LA BEE MY JOB ACADEMY


PUNTO DI RIFERIMENTO Dal 2015, Bee My Job è presente durante i principali eventi e incontri nazionali del settore apistico, per creare nuove sinergie e ampliare la rete di contatti con aziende potenzialmente interessate a inserire nel proprio organico richiedenti asilo e titolari di protezione internazionale. Ed è diventato negli anni un modello capace di fare scuola e innescare nuovi interventi di inclusione sociale e lavorativa.
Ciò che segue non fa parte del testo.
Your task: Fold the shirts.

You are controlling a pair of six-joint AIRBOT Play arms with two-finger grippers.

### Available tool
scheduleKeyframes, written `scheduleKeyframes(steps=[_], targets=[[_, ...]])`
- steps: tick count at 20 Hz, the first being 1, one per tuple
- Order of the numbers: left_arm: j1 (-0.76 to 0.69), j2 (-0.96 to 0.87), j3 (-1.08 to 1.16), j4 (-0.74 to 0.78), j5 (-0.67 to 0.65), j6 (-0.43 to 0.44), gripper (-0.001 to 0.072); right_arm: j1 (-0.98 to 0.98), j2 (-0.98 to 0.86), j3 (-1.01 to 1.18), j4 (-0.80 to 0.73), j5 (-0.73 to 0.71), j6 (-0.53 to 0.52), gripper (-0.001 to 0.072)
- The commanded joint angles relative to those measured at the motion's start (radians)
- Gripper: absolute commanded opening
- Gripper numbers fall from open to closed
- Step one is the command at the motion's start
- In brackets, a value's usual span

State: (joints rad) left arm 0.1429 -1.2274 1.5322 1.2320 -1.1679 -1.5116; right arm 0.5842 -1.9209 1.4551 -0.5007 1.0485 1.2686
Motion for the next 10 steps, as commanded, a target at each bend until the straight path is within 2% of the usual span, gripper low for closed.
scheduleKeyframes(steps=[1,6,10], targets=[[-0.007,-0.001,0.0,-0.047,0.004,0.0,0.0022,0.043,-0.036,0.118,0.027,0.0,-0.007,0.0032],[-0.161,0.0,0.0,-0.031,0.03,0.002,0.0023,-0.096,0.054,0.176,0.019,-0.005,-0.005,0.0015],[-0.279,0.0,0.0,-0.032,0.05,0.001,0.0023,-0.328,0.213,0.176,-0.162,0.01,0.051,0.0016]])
Nell’autunno 2018, le referenti del progetto hanno tenuto in Calabria ed Emilia-Romagna incontri di capacity building, fortemente voluti dall’UNHCR, che hanno visto la partecipazione attiva di numerose realtà territoriali impegnate nell’accoglienza. Un’occasione in più per favorire il confronto con altri enti e stimolare la possibilità di replicare il modello virtuoso in contesti nuovi. Percorso di capacity building che è stato replicato e potenziato nell'edizione 2019, sempre con il sostegno dell'UNHCR, con l'organizzazione di sei incontri tenuti in altrettante città italiane (Roma, Firenze, Milano, Catania, Manfredonia (FG) e Trento). Nel corso dei workshop lo sta di Bee My Job ha incontrato operatori del Terzo settore e pubblici, coinvolti nell’accoglienza e assistenza di rifugiati e richiedenti asilo, compresi minori stranieri non accompagnati, con l'obiettivo di stimolare la condivisione di approcci, strumenti e visioni di sistema per immaginare e concretizzare interventi di inclusione lavorativa e sociale di rifugiati, adattabili ai diversi contesti territoriali di riferimento.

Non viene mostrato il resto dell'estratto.